JK: This is something I’ve said time and time again and I still stand by it. There are so many different opportunities to be involved with at environmentalism at Penn in some way. We have a ton of academic offerings, and I’ve been a part of that department from day one. We have really amazing professors—coming in as a freshmen, I didn’t grasp the gravity of their work, but they really do amazing things. On the extracurricular side, you have so many options, from SSAP, which is a huge entity with so many different niche groups, to the Bee-Keeping Society (not sure if that’s its official name). On the employment side as well, I’ve held a summer internship with Green Campus Partnership and Eco-Rep coordinator (that is my work study job). My work study job sophomore year was research assistant with someone who works at Wharton’s Institute for Global Environmental Leadership, and that was following my interest in environmental policy. I feel like I’ve had my fingers in every pie, and I feel like I’ve proved that you can make of it what you will. Even if you don’t agree with how the university approaches climate action, or that the majority of students don’t seem to care the way you do, you can’t deny that there are options to get involved at Penn in some way.

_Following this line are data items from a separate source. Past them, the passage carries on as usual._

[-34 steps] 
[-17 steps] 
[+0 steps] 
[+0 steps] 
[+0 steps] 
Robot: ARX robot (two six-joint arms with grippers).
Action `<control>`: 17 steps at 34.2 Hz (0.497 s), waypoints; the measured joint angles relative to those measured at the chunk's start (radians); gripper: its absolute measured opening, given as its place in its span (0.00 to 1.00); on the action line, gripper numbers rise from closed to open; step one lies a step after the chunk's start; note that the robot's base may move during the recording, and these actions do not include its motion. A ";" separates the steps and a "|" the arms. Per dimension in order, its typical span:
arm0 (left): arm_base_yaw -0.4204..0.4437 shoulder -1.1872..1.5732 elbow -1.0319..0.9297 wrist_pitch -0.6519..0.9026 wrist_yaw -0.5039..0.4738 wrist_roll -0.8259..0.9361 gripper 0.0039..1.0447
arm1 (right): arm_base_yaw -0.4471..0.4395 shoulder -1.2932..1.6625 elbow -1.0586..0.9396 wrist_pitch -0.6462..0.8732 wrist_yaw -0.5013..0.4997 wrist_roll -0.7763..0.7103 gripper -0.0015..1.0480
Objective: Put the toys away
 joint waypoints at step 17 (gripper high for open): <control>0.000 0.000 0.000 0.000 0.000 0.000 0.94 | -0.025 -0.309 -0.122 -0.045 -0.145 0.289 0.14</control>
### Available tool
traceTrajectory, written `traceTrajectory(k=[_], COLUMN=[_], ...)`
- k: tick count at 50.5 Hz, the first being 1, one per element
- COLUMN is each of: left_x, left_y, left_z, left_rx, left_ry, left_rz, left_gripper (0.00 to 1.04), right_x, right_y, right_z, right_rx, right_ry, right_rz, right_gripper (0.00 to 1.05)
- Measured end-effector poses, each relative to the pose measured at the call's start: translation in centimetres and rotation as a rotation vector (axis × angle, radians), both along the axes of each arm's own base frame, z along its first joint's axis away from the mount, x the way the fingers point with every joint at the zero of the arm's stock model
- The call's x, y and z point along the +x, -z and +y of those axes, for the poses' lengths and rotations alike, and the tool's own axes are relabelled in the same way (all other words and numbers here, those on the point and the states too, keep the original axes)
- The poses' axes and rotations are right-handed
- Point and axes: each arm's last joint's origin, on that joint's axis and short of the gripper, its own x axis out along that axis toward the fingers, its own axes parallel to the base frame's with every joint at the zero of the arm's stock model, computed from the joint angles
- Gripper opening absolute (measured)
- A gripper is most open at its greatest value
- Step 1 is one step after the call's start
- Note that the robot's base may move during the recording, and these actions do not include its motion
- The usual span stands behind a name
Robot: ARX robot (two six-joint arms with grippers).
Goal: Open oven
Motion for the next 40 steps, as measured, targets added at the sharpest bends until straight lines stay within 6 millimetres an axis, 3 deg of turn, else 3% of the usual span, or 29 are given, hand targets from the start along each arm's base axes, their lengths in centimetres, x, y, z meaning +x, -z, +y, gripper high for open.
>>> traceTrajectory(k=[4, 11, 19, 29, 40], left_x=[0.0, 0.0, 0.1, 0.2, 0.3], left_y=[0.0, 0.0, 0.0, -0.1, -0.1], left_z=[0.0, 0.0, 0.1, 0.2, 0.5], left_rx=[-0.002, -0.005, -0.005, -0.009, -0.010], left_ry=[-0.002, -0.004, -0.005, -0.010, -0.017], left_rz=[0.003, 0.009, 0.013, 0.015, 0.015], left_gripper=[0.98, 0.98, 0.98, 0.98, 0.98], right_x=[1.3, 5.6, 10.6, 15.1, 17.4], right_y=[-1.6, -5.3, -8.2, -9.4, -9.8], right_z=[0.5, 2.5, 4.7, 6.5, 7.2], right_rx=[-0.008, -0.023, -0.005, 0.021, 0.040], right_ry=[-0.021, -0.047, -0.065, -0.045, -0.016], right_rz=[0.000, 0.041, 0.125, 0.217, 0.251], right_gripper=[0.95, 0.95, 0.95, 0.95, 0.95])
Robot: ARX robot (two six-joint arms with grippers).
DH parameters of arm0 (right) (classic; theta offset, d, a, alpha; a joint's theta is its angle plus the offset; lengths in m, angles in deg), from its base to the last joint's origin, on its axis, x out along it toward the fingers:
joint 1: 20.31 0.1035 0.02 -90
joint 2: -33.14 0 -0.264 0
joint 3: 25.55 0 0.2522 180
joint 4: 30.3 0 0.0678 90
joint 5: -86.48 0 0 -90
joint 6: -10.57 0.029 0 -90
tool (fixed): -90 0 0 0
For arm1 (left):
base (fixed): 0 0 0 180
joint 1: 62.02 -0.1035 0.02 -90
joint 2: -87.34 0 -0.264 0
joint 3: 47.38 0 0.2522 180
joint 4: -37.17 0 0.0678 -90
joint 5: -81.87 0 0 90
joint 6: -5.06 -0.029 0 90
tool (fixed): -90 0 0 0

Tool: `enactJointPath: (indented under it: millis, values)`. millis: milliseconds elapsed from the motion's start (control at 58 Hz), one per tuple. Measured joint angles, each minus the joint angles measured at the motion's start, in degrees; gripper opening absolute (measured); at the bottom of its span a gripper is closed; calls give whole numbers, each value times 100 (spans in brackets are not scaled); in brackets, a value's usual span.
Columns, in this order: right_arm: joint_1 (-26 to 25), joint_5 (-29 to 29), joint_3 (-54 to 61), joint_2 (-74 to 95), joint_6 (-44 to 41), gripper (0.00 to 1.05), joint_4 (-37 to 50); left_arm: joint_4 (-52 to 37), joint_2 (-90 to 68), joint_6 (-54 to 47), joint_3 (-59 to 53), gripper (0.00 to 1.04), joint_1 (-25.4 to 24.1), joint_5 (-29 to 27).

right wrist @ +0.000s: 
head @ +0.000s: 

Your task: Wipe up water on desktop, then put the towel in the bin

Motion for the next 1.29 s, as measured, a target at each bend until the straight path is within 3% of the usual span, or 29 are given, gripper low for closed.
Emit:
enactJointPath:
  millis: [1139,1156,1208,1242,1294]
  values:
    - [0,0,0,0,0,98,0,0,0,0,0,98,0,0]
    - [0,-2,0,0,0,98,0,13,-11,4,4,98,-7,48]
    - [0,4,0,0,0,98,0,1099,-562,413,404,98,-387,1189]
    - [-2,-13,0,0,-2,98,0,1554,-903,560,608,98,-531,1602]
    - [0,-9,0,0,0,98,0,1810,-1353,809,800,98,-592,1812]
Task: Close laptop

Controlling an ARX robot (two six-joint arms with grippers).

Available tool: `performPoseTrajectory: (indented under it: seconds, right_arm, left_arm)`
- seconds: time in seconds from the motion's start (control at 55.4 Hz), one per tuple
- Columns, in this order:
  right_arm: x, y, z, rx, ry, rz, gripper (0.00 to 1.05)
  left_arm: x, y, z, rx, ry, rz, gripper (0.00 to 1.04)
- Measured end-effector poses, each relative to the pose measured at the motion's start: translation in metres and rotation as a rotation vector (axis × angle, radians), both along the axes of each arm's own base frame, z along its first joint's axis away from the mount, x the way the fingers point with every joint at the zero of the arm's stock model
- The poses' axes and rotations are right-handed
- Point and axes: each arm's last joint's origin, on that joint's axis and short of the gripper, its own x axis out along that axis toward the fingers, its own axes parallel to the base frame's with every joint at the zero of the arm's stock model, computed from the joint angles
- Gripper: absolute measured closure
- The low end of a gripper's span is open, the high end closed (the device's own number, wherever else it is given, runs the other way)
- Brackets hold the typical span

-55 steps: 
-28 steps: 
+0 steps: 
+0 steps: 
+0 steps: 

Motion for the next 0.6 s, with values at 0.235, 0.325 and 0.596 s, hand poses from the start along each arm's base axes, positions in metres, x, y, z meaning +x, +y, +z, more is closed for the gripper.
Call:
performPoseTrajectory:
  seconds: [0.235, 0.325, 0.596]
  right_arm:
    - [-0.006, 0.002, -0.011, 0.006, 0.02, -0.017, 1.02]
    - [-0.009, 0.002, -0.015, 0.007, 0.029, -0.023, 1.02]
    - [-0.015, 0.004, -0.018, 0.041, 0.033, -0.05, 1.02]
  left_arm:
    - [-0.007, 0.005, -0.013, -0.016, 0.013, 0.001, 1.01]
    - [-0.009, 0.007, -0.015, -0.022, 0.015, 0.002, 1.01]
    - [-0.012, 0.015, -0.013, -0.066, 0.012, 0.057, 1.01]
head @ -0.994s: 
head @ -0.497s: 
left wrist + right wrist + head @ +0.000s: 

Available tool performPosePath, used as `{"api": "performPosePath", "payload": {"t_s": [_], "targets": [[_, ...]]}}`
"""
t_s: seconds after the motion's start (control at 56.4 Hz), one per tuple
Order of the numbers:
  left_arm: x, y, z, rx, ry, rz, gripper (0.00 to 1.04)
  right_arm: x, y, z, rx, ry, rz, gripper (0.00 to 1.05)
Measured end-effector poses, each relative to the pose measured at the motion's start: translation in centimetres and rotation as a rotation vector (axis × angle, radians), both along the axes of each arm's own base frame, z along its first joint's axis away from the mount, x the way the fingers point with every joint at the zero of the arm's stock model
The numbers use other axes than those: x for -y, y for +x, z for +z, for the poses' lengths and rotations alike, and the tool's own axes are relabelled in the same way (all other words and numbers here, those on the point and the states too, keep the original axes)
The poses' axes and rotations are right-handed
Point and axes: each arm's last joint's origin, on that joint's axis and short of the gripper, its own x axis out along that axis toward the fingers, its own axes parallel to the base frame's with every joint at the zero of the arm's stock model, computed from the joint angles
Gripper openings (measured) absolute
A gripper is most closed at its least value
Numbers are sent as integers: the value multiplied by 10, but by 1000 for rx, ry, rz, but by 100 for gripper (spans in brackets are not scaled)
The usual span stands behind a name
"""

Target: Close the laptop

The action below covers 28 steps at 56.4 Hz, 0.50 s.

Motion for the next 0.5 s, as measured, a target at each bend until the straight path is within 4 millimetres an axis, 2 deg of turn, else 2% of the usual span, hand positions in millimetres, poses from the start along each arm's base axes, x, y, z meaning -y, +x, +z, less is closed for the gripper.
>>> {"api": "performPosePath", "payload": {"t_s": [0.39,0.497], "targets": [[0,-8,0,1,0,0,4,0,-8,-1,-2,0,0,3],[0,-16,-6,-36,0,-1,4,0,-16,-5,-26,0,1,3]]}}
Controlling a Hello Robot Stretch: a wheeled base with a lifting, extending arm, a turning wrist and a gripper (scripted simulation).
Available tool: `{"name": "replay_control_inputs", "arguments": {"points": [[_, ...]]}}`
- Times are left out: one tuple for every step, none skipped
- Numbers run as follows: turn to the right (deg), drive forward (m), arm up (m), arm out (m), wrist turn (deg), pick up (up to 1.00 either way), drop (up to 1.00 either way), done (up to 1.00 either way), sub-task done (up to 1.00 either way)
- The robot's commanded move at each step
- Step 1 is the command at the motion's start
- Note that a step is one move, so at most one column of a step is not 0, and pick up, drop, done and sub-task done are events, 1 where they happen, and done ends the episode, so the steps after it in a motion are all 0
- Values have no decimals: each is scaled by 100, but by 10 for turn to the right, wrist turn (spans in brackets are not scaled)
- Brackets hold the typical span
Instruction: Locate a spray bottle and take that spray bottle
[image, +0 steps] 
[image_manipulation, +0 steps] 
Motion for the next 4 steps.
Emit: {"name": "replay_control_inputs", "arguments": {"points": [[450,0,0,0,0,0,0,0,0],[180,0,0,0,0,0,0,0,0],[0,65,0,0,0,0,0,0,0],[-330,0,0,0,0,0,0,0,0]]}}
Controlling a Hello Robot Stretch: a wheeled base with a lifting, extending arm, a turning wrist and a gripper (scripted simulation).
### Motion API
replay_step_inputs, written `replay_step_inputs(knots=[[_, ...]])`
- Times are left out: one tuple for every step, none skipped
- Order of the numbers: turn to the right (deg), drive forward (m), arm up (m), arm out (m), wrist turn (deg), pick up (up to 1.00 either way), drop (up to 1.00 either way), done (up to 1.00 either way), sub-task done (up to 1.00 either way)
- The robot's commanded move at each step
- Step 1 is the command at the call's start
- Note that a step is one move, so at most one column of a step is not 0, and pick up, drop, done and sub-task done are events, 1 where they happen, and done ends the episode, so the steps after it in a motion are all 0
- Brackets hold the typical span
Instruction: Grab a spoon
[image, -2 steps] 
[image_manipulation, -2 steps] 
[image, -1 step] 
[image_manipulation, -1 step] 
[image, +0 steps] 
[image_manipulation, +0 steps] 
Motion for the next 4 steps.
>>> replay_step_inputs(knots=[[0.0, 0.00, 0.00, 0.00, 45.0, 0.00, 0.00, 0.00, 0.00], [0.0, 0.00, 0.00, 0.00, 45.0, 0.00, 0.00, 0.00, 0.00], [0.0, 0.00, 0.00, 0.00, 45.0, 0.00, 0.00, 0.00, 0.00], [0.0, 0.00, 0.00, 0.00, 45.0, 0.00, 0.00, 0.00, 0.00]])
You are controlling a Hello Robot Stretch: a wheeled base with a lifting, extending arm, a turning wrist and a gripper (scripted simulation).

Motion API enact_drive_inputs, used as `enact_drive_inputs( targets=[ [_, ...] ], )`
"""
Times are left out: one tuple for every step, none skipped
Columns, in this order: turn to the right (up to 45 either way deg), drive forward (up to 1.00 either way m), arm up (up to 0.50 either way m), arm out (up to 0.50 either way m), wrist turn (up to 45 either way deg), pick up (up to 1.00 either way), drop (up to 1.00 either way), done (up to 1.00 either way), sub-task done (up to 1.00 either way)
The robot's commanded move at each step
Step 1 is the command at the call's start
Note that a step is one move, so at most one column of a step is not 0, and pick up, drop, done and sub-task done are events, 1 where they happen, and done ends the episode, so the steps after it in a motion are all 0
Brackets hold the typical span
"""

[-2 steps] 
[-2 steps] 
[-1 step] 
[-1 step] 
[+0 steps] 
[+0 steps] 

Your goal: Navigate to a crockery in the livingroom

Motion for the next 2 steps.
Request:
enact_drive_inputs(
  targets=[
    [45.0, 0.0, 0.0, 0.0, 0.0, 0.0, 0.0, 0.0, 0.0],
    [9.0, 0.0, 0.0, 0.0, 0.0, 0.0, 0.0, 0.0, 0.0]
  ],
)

Street: Do you see yourself working in environmental affairs in the future? Non-profit sector
JK: Right now I’m pretty set on devoting my life to environmental research, so going on to grad school right after college, going on to get my PhD in something in the broad field of environmental science (I’m really not sure yet!). From there, go on to academia or public service, like, I spend one summer working with the US Department of Energy, which was a research internship that I consider public service since that research is ultimately being used for the people. Those things aren’t mutually exclusive—I can be in academia for a bit, and then do research for government, and then come back, I don’t know. I’m not ruling out the private sector either, there’s some cool stuff to be done there too. But I think research is the route I’ll take. I’m not sure the nonprofit route is for me, based on my past experiences with them, and how they fit into our collective approach to environmental issues.
Street: What inspired your passion for the environment, even before Penn?
JK: I grew up camping with my family, so the outdoors always seemed very accessible to me. From there, it was very natural to start caring about taking care of wildlife, clean air, clean water, and just being cognizant of your individual effect on something bigger. And that just grew as I grew up, I started taking more action. In my middle school, I noticed that they didn’t have recycling bins yet, so I would bring in a basket from my house and then take all the paper home at the end of the week! I know, it was hilarious. I wasn’t completely sure I wanted to go into it, and then I took AP Environmental Science at my high school, and apart from the typical mid-college major crisis, I haven’t really questioned it since.
Street: If you could tell one thing to Penn students about the environment, what would you say?
JK: From the student perspective, behavioral change does matter, and it takes time and self-discipline. You will see on Locust or more environmental friends certain reminders to change your behavior, but you can find it within you to take that extra step and self-motivation to change your habits, not just cruise through your day. Being more mindful, even if it’s just turning off the lights. It’s probably easier than people think it is. It’s a matter of discipline, and it all adds up if everyone is equally committed.